Here is one reason for such disillusionment. The government has not provided security to the India-aided Upper Karnali hydro-power project that was abandoned after the project office was destroyed two months ago. Foreign investors, especially from India, China and the US, are keen to put up the capital, provided there is a conducive atmosphere for it. But neither the government nor the political parties seem serious about this.

Popular anger and frustration are growing, especially since the House, which has been extended twice already, is unlikely to deliver the constitution on deadline. So much so that there are accusations that the big political parties are influenced by foreign funding. Almost taking cognizance of this mood in Nepal, the UK’s Department for International Development (DFID), a major donor in matters of peace process, democratisation and security, hinted that it would no longer fund non-governmental organisations  ssociated with political parties.

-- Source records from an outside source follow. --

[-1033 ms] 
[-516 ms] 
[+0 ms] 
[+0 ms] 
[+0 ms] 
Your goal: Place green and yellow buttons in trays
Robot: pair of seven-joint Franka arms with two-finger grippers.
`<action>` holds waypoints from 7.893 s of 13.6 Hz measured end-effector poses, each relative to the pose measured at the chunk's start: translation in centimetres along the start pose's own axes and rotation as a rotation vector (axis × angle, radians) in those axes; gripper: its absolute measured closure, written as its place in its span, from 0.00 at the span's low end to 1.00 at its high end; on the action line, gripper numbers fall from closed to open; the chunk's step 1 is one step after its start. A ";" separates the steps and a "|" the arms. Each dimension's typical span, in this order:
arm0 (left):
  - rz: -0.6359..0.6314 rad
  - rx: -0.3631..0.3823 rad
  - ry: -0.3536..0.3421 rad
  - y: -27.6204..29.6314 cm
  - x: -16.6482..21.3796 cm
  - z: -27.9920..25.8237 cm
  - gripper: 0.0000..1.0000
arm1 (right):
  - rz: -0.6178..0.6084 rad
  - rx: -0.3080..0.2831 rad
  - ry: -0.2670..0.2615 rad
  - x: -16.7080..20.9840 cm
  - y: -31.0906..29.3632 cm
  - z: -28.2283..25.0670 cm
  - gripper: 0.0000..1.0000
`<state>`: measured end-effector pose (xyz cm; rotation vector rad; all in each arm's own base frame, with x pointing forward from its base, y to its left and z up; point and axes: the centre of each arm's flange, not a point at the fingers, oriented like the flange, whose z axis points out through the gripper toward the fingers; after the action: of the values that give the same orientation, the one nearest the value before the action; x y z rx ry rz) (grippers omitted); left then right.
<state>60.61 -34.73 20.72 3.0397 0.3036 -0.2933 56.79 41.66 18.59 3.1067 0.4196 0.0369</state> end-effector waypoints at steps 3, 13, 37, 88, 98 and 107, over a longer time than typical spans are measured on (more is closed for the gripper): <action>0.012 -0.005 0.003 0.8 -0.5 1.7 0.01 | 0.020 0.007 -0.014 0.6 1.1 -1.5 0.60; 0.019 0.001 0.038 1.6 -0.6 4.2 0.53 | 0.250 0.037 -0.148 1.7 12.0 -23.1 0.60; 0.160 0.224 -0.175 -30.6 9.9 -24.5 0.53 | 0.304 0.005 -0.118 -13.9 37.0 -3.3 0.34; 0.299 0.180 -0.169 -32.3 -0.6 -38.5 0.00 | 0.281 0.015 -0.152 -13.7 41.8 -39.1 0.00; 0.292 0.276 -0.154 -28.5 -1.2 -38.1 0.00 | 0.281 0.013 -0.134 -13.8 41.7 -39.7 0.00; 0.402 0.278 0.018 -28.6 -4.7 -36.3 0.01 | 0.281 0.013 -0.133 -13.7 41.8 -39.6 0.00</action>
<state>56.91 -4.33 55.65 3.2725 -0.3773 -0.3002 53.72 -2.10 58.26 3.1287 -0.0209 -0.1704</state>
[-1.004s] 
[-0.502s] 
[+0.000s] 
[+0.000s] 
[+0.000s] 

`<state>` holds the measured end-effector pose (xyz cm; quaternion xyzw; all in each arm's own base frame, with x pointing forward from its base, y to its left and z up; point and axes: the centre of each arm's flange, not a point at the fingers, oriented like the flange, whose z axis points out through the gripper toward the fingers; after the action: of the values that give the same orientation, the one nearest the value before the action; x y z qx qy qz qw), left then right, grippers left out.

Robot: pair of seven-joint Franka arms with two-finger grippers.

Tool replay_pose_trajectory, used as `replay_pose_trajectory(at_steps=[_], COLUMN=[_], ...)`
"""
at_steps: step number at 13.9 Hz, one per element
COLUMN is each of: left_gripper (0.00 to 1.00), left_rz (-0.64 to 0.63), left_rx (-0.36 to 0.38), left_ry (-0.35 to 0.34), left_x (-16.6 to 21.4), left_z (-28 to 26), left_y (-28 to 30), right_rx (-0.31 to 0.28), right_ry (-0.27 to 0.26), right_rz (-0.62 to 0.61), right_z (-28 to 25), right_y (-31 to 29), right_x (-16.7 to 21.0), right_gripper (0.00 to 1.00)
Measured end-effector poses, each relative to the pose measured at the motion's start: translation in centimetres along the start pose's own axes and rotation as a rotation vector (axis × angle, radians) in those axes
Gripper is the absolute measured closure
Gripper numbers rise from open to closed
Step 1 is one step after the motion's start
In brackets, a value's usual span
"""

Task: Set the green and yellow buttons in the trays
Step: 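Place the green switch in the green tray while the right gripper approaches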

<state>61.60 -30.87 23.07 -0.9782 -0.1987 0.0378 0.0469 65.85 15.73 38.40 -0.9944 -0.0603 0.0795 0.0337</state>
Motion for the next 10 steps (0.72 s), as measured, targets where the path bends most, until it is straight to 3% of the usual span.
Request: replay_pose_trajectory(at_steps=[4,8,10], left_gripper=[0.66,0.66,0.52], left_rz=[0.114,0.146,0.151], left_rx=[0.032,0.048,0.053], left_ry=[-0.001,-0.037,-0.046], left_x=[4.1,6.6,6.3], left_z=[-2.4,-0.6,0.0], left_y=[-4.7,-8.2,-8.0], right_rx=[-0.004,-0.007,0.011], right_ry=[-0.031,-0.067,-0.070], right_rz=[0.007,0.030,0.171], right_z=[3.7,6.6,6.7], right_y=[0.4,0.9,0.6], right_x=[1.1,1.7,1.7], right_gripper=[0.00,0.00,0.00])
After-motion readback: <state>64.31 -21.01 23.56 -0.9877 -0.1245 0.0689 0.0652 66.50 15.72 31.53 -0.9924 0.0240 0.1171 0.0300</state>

The DFID’s warning comes nearly two months after it stopped aid to the Nepali Federation of Indigenous Nationalities, which has been agitating for ethnicity-based provinces when a federal government comes to power under the new constitution. NGOs, with some notable exceptions, are being seen as fronts for political play. There are more than 50,000 NGOs in the country — said to be averaging 12 per village — and together their funds are considered to be bigger than the proposed national budget of 381 billion Nepali rupees for the financial year beginning mid-July. The biggest beneficiaries of external funding are believed to be NGOs with links to the Communist Party of Nepal-Unified Marxist Leninist (CPN-UML), which heads the coalition government. The two other major parties — the Nepali Congress and the Maoists — too have NGOs with overt or covert affiliations. With no regulatory laws or mechanisms in place, even ministers and advisers to the government have in the recent past headed NGOs dealing with democratic rights, human rights, anti-corruption campaign, security sector and empowerment. Ironically, despite the donors raising the issue of corruption in government, the lack of transparency in financial dealings has made them hugely unpopular and controversial of late.

With the discontent becoming all pervasive, the three major political parties are contemplating forming local governments, an institution that ceased to exist in 2001. Local governments, they say, can be  formed on the basis of votes polled in the election to the Constituent Assembly held in April 2008. There is no need, they insist, to hold fresh elections.

Power by any means — at the national as well as at the local level — continues to be the motto of the parties. And they pursue that in the name of peace, constitution and economic prosperity.